基于配体络合常数的毒代-毒效动力学(TK-TD)模型预测不同pH下镉和铅在斑马鱼幼鱼体内的积累和毒性

    通讯作者: 高永飞,E-mail:gaoyongfei@tyut.edu.cn; 
    作者简介: 高永飞(1986-),男,博士,讲师,研究方向为环境毒理学,E-mail:gaoyongfei@tyut.edu.cn
  • 1. 太原理工大学生态学学院,太原 030024;
  • 2. 污染环境修复与生态健康教育部重点实验室,浙江大学环境与资源学院,杭州 310058;
  • 3. 南开大学环境科学与工程学院,天津 300071
  • 收稿日期:  2023-03-03
基金项目:

山西省高等学校科技创新项目(2022L067);中央高校基本科研业务费专项资金(226-2023-00077);污染环境修复与生态健康教育部重点实验室开放基金(EREH202204)

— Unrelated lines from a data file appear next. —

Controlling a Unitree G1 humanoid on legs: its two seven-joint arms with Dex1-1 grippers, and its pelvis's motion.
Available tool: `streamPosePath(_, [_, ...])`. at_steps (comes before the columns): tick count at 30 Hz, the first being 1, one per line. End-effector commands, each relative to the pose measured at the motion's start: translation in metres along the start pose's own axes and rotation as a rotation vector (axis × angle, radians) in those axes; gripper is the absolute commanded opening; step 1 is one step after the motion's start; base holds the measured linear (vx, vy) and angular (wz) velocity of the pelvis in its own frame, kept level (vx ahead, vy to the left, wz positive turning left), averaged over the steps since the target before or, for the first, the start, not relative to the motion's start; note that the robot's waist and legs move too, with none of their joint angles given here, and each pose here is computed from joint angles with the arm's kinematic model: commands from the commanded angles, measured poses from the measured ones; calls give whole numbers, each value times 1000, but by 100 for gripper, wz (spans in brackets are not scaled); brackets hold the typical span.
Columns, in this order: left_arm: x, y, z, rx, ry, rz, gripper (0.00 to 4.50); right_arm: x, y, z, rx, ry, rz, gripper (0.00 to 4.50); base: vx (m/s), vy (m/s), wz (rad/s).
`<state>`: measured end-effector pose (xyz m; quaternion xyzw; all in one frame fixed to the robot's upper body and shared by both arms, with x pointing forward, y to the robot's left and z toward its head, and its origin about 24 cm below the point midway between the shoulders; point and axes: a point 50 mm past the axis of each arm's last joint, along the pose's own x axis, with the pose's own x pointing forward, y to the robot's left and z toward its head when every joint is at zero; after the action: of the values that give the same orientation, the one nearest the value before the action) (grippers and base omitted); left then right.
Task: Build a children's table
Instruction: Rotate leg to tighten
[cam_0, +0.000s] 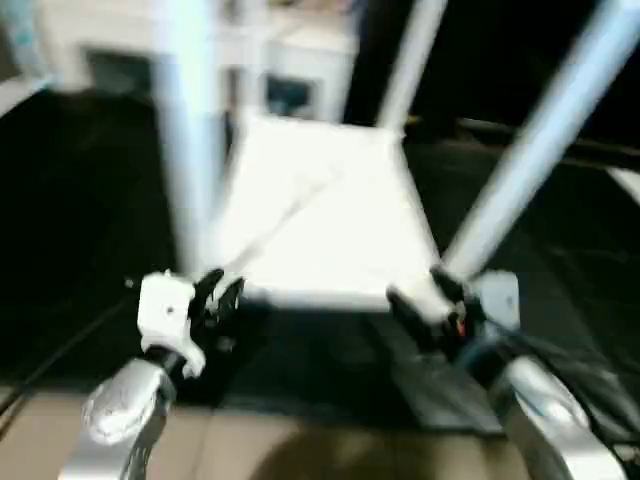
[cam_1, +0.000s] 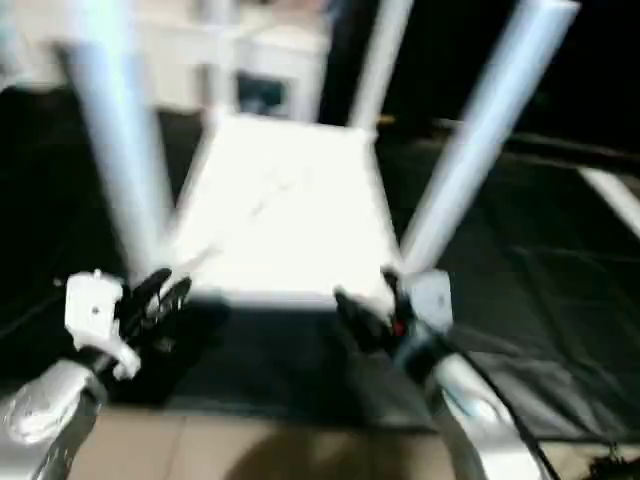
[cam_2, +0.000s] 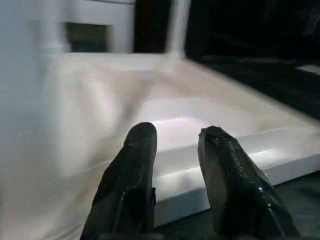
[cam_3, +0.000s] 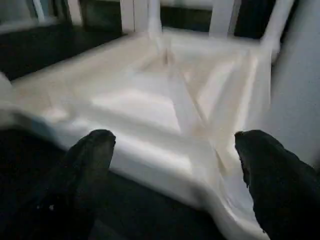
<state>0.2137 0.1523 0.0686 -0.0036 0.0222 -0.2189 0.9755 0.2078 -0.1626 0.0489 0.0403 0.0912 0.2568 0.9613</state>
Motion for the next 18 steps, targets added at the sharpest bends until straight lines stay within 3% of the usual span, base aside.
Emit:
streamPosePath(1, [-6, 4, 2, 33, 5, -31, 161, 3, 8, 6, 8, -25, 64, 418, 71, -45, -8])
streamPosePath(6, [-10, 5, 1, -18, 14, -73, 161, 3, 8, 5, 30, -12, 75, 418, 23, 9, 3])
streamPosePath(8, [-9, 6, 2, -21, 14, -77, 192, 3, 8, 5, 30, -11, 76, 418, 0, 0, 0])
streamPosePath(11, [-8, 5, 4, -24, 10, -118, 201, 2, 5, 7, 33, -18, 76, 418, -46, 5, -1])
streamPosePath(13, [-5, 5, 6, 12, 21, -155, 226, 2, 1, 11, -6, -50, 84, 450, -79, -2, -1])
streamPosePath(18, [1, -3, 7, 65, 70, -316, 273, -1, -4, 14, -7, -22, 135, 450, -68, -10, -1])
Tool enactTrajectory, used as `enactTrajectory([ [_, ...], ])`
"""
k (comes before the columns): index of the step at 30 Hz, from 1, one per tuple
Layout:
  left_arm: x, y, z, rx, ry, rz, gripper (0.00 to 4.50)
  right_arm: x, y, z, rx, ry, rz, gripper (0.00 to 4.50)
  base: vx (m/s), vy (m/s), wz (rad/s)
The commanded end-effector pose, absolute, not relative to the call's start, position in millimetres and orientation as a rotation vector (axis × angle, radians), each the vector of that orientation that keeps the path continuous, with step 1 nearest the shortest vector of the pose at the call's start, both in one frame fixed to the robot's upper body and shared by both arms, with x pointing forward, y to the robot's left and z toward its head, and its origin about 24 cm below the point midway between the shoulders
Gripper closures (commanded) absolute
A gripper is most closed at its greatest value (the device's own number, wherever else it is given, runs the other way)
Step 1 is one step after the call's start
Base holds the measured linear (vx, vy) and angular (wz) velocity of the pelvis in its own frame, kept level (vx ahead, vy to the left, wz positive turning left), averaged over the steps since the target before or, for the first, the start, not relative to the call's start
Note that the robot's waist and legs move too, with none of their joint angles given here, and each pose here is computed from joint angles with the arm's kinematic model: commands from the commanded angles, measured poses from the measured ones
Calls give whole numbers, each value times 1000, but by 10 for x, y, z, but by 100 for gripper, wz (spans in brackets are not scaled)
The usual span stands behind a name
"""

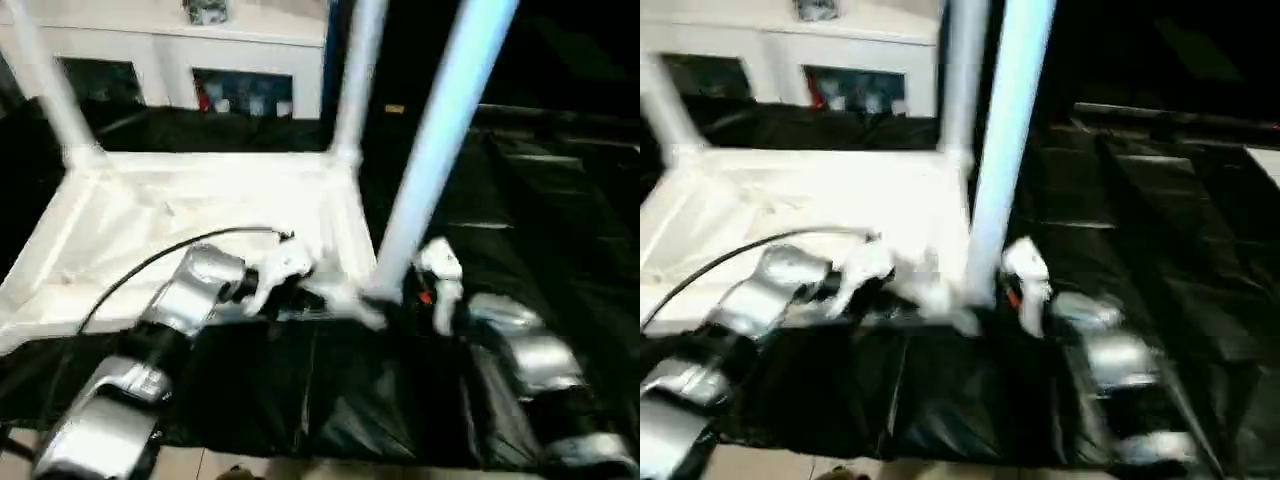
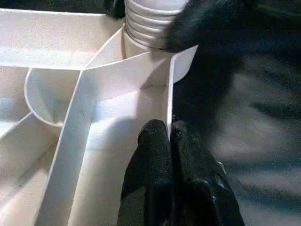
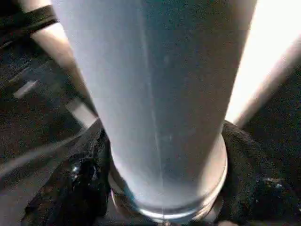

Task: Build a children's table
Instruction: Rotate leg to tighten

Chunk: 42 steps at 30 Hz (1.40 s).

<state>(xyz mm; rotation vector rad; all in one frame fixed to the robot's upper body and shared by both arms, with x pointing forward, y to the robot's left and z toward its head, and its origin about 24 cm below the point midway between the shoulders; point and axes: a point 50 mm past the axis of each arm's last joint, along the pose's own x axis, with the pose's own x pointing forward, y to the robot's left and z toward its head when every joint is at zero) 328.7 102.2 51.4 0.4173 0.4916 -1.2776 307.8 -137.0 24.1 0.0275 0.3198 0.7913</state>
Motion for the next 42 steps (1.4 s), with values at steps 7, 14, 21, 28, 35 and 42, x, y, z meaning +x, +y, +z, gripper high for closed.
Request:
enactTrajectory([
  [7,3262,400,474,369,436,-1212,450,3175,-889,77,103,365,596,176,0,0,0],
  [14,3255,458,469,402,408,-1221,450,3195,-774,192,80,275,650,88,0,0,0],
  [21,3183,661,483,467,364,-1349,450,3091,-1059,259,-7,261,853,70,0,0,0],
  [28,3099,912,498,517,393,-1503,450,2872,-1318,337,-101,301,1151,70,0,0,0],
  [35,3054,1002,586,515,387,-1599,450,2826,-1457,388,-142,381,1300,102,0,0,0],
  [42,3038,1062,591,527,398,-1631,450,2796,-1416,405,-138,396,1343,154,0,0,0],
])
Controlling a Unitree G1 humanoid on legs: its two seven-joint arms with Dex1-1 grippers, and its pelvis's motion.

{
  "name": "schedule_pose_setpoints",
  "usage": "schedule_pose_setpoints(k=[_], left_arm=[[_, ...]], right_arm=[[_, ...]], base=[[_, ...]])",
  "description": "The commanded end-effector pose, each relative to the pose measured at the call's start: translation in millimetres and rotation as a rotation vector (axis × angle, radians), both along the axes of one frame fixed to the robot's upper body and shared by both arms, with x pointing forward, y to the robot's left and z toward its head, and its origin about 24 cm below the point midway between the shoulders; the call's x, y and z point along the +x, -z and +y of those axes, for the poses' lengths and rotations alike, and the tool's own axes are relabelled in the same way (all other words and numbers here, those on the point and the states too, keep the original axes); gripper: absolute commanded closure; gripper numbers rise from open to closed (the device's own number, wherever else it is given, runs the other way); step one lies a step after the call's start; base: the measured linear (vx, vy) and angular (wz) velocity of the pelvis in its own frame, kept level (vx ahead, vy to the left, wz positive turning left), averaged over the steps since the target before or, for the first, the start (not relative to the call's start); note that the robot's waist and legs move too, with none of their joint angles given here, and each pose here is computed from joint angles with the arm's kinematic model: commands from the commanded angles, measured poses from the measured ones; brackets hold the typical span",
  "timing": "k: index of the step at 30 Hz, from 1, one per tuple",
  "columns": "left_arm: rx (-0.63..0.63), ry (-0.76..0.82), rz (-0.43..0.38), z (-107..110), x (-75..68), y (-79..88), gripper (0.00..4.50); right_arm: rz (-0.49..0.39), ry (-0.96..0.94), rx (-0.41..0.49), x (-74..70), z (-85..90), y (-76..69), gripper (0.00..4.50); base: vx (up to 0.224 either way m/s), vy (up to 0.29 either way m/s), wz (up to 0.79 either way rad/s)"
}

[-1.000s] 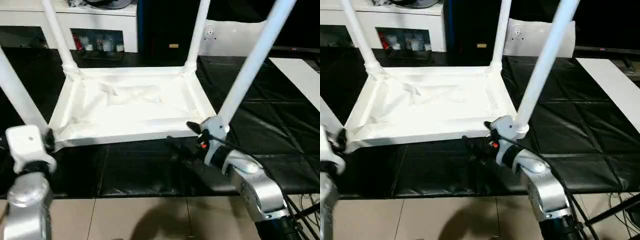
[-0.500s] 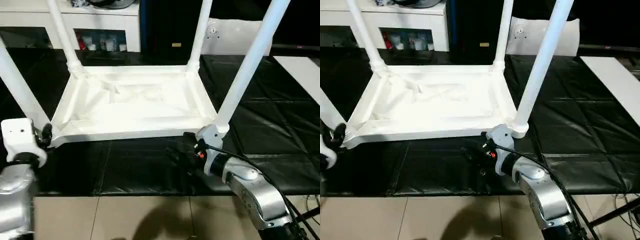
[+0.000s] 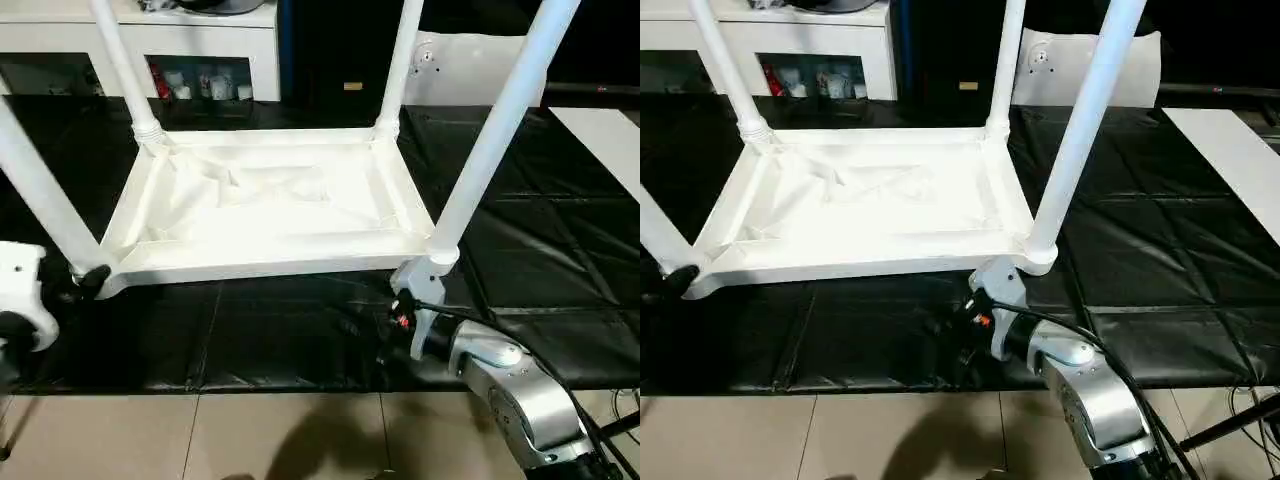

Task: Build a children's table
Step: Rotate table base

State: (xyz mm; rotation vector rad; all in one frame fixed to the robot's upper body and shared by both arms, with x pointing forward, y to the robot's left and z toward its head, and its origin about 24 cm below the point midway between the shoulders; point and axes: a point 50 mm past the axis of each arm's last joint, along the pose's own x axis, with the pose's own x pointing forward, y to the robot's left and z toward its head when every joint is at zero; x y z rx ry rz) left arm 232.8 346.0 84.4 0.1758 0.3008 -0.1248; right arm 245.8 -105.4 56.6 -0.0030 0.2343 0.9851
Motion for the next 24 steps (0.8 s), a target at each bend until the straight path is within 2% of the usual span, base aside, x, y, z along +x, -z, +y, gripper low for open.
schedule_pose_setpoints(k=[1, 9, 11, 15, 19, 24], left_arm=[[0.008, 0.013, -0.015, 6.2, 0.8, -3.6, 0.98], [-0.051, 0.068, -0.061, 13.7, 8.0, -6.7, 0.32], [-0.059, 0.088, -0.061, 13.9, 9.5, -6.6, 0.11], [-0.065, 0.084, -0.086, 19.2, 18.3, -9.8, 0.04], [-0.106, 0.100, -0.144, 22.6, 33.2, -17.2, 0.04], [-0.140, 0.157, -0.127, 13.3, 43.9, -17.0, 0.04]], right_arm=[[-0.015, -0.053, 0.021, -4.2, 2.6, -6.9, 0.00], [0.036, -0.217, 0.112, -18.0, 7.8, -15.8, 0.00], [0.033, -0.226, 0.112, -18.3, 7.8, -16.4, 0.00], [0.017, -0.203, 0.095, -15.2, 5.7, -17.0, 0.00], [0.008, -0.155, 0.063, -9.6, 5.3, -13.1, 0.00], [0.019, 0.042, -0.064, 7.7, 2.5, -0.1, 0.00]], base=[[0.000, 0.000, 0.00], [0.000, 0.000, 0.00], [0.000, 0.000, 0.00], [0.000, 0.000, 0.00], [0.000, 0.000, 0.00], [0.000, 0.000, 0.00]])
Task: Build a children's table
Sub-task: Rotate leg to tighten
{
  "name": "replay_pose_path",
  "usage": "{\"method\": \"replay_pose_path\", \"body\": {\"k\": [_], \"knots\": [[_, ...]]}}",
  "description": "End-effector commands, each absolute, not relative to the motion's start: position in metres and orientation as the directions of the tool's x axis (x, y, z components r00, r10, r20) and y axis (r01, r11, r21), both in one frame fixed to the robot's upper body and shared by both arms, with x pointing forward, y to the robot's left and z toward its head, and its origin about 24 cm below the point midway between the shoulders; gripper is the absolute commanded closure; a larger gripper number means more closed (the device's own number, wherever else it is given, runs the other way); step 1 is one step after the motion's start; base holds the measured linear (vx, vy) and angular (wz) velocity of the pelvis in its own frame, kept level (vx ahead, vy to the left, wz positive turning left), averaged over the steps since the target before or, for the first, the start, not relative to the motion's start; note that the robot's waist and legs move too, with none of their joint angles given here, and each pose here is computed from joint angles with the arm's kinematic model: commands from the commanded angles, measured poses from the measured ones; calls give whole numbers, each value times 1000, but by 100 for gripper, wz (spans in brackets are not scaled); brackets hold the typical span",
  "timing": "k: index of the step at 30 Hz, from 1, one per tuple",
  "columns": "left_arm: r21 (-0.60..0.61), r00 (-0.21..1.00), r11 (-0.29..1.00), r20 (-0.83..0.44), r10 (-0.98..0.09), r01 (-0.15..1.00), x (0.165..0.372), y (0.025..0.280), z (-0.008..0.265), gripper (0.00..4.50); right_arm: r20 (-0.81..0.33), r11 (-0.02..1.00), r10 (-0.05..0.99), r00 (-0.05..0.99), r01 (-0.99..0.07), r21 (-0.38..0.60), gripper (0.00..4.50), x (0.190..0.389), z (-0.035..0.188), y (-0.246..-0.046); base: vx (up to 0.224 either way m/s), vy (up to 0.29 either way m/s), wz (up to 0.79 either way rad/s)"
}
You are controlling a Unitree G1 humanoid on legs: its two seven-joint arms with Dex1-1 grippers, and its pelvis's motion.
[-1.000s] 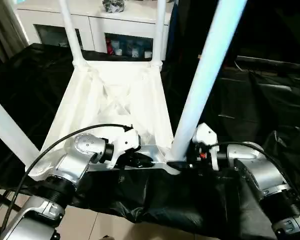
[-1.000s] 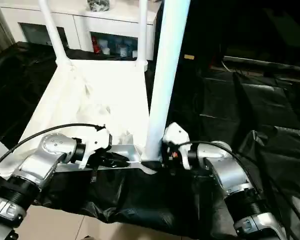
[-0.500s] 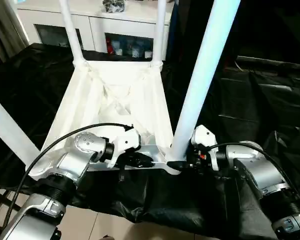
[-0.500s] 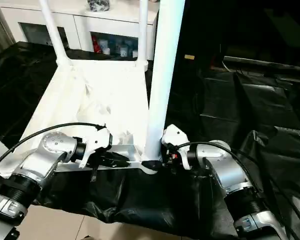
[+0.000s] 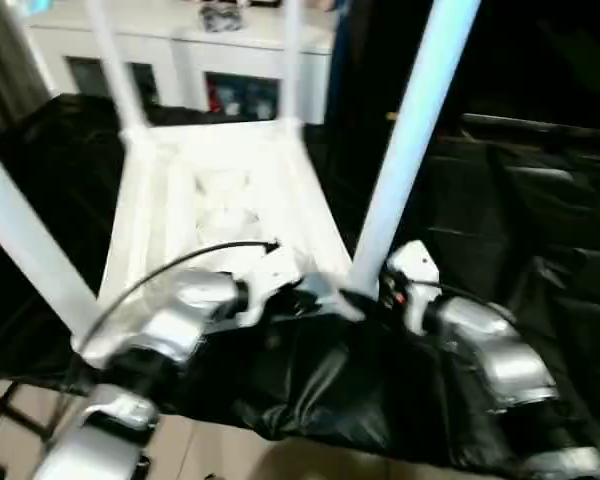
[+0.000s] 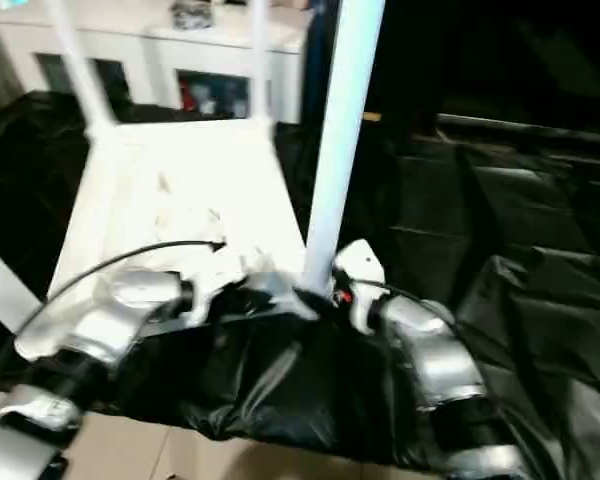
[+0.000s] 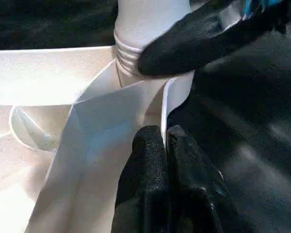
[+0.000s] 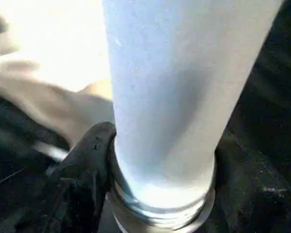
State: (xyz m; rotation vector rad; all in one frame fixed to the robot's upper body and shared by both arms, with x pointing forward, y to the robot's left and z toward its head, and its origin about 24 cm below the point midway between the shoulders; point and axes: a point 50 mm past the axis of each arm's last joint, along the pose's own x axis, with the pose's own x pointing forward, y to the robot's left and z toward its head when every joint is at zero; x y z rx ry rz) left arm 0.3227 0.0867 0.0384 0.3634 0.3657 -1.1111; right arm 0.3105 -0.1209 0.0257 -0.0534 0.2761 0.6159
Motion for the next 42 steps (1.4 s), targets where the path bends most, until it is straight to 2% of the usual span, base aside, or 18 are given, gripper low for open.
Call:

摘要: 复杂多变的水化学条件影响重金属生物有效性和毒性,进一步影响水质基准的制定,需要建立既考虑水化学条件又考虑时间过程的毒代动力学-毒效动力学(toxicokinetics-toxicodynamics, TK-TD)模型去实时地模拟金属的生物蓄积性及产生的毒性。本研究将生物配体模型(biotic ligand model, BLM)中氢离子与配体络合常数(KHBL)引入TK-TD模型,尝试建立预测水环境不同pH条件下金属毒性的理论模型框架,分别预测镉(Cd)和铅(Pb)在染毒溶液pH为4.5、5.5和6.5下在斑马鱼幼鱼体内的积累和急性毒性,并验证该模型框架的有效性和合理性。结果表明,Pb的最大吸收速率(Jmax)比Cd大约3倍。Cd的致死速率(kk)是Pb的4倍。Cd和Pb的安全阈值(threshold)之间相差30倍。染毒溶液中H+浓度增加可显著抑制Cd和Pb在斑马鱼幼鱼体内的累积量。基于KHBL的TK-TD模型可以较好地预测染毒溶液不同pH(pH=4.5、5.5和6.5)条件下,非必需元素Cd和Pb在斑马鱼幼鱼体内的累积量及产生的毒性。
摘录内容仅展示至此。